Bridge Integrity — Integration Testing Strategy for EventBridge Based Serverless Architectures

Sarah Hamilton
Feb 23 · 7 min read

Introduction

We’ve written before about the significance of Amazon EventBridge and its use in modern Serverless Architectures. Event-Driven architectures, using EventBridge, allow us to avoid the pitfall of the “distributed monolith” and create scalable, loosely coupled, systems. There is however a challenge… testing these architectures.

For the purpose of this article we are going to consider an Event-Driven microservice based architecture that is using EventBridge as the only communication mechanism between microservices. The architecture design has come out of a DDD workshop like EventBridge Storming. We’re going to focus on how we can use an integration testing approach to ensure Event communications between services are tested.

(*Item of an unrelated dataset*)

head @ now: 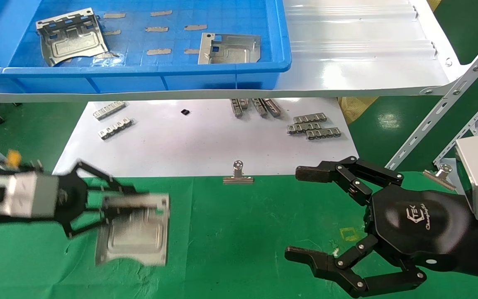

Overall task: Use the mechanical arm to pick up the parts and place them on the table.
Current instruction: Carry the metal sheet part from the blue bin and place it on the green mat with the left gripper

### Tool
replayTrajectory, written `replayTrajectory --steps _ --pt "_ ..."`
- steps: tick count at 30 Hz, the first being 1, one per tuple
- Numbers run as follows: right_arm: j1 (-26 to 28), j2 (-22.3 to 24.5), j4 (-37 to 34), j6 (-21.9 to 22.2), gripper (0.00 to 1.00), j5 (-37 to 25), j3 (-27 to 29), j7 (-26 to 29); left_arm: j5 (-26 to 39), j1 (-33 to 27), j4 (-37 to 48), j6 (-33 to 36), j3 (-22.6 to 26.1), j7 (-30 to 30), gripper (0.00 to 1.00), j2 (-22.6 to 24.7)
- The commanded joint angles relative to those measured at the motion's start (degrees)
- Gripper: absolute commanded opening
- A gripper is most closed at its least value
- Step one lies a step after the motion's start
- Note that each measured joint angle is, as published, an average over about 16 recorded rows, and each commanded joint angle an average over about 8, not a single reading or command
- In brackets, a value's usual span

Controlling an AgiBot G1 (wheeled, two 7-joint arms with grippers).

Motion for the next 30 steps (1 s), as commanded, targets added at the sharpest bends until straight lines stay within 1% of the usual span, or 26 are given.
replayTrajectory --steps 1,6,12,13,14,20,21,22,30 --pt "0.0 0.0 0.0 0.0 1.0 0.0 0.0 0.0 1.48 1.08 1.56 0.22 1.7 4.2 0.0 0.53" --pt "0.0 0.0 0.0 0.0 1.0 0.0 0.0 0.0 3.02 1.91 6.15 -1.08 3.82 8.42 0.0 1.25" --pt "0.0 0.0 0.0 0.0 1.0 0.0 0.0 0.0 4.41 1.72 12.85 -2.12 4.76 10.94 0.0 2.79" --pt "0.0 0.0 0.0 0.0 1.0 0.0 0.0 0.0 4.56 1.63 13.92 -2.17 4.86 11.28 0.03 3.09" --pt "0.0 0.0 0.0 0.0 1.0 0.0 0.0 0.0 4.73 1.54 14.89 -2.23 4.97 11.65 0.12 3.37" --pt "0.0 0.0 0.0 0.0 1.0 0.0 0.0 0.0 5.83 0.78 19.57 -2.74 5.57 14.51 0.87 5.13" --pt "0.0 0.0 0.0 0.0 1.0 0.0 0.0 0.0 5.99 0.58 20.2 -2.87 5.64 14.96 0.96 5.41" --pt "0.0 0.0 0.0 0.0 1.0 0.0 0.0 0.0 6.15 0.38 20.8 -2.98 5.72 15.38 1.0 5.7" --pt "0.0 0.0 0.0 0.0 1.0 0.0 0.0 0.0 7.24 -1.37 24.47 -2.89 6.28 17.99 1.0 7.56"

A generic scenario to test…

A diagram of 2 services which are connected via EventBridge. The first service creates and order and the second service writes and invoice to S3.
A diagram of 2 services which are connected via EventBridge. The first service creates and order and the second service writes and invoice to S3.
EventBridge makes it easy to create loosely coupled event driven architectures because the services don’t need to be aware of each other

Let’s zoom in on an interaction between 2 services, where the services are decoupled and linked via EventBridge. The Order Service does some processing within the Lambda function — as a result an event is sent to EventBridge. The event is received and triggers a Lambda function in the payments service where a PDF invoice is created and stored in S3 — we’ll base our testing around this generic example.

Testing Strategies

Whilst this article focuses on integration testing EventBridge, it’s important to note that a mix of end-to-end, integration and unit tests are essential to have confidence in your architecture.

COMMENT

An E2E test could encapsulate the entire flow of our example — testing that when an order is created, an invoice is stored in the S3 bucket. E2E tests give confidence that the entire flow is functional and that the correct outcome is achieved. However, it is tricky to find the root cause of an error when an E2E test fails, as the error could be occurring at any part of the flow. This is where testing parts of the flow becomes important — integration tests.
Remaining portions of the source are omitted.